Un peu plus de discernement, serait en tout cas de bon aloi. La cour de Cassation a d’ailleurs récemment renforcé l’obligation de motivation des juges condamnant à l’inéligibilité un député par provision, en leur imposant « d’apprécier le caractère proportionné de l’atteinte qu’elle est susceptible de porter à l’exercice d’un mandat en cours et à la préservation de la liberté de l’électeur » (Cass. Crim., 28 mai 2025, n° 24-83.556, § 7). De plus, la tendance à prononcer la provision en vue de « favoriser, en cas de recours, l’exécution de la peine et à prévenir la récidive » (Cass. crim., 4 avr. 2018, n° 17-84.577) est éminemment contestable.
Loin de la philosophie initiale de la provision, à savoir la probabilité d’une confirmation du jugement en seconde instance, c’est au contraire l’incertitude sur ce qu’il adviendra de la condamnation de première instance qui justifierait de l’appliquer sans attendre. Il est étrange de voir les tribunaux reprendre à leur compte les reproches du public sur l’inefficacité de la justice. Quant au lien opéré au forceps entre l’exercice d’une voie de droit et la récidive de l’infraction, il n’est pas franchement convaincant.

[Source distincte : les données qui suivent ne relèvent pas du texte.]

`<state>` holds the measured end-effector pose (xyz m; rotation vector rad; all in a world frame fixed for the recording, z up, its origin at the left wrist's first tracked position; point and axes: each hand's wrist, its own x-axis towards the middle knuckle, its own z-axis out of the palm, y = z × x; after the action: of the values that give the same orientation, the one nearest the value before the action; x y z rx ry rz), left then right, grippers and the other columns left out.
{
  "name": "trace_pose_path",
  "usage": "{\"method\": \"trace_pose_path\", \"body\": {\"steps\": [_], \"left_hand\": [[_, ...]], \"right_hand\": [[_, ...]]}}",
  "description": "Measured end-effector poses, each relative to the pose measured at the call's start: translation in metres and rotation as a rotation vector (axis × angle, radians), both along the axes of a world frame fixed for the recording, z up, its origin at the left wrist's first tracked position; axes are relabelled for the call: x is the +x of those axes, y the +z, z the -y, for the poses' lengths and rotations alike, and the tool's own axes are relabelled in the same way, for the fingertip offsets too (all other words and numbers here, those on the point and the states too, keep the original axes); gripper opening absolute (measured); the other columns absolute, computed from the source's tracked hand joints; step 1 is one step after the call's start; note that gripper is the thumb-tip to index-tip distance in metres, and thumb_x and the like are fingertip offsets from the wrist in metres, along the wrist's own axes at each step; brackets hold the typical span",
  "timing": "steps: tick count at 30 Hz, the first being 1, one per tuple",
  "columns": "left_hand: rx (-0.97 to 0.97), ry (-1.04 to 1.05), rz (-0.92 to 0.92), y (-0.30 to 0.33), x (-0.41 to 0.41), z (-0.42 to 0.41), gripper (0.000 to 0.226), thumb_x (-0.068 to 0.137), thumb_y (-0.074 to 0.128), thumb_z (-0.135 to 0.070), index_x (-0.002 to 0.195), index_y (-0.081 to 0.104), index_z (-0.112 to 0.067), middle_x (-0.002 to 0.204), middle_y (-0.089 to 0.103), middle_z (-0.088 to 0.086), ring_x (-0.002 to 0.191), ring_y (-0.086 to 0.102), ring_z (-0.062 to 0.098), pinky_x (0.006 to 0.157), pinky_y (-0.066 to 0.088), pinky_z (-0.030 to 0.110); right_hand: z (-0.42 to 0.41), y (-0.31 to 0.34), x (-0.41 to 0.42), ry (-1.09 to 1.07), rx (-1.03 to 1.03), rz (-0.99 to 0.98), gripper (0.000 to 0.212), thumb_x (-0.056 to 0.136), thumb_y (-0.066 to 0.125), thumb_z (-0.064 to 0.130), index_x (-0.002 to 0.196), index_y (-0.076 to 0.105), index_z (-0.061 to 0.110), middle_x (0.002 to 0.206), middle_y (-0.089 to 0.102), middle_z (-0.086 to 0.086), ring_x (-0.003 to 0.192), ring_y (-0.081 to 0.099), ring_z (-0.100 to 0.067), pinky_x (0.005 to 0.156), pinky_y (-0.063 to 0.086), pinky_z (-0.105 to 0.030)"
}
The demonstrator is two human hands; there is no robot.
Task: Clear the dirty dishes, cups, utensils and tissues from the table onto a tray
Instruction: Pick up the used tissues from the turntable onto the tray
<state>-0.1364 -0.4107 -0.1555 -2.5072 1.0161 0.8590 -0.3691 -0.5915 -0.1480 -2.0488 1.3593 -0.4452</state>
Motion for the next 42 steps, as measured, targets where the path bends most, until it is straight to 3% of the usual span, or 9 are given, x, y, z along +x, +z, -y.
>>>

Il faudrait sans doute privilégier la célérité de la justice plutôt que d’appliquer immédiatement des peines non-définitives. Il est vrai que même des juges de bonne foi peuvent être tentés de pallier par la provision les longueurs d’une justice déshéritée (il n’y a que 11,3 magistrats pour 100 000 habitants dans notre pays contre 21,9 en moyenne dans l’UE). Selon un rapport du Ministère de la Justice de mars 2025 « sur l’audiencement criminel et correctionnel », le délai de jugement en appel des prévenus laissés libres « devient déraisonnable (…) avec une moyenne de 20,8 mois en 2023 ». Une longueur – presqu’une langueur – de la justice qui exaspère chaque année les citoyens, expose l’institution aux critiques les plus amères.
En plus d’être une bonne idée en soi, améliorer la dotation matérielle et humaine des juridictions, divisant ainsi la charge de travail et les délais de traitement, inciterait certains tribunaux à ne plus faire justice eux-mêmes.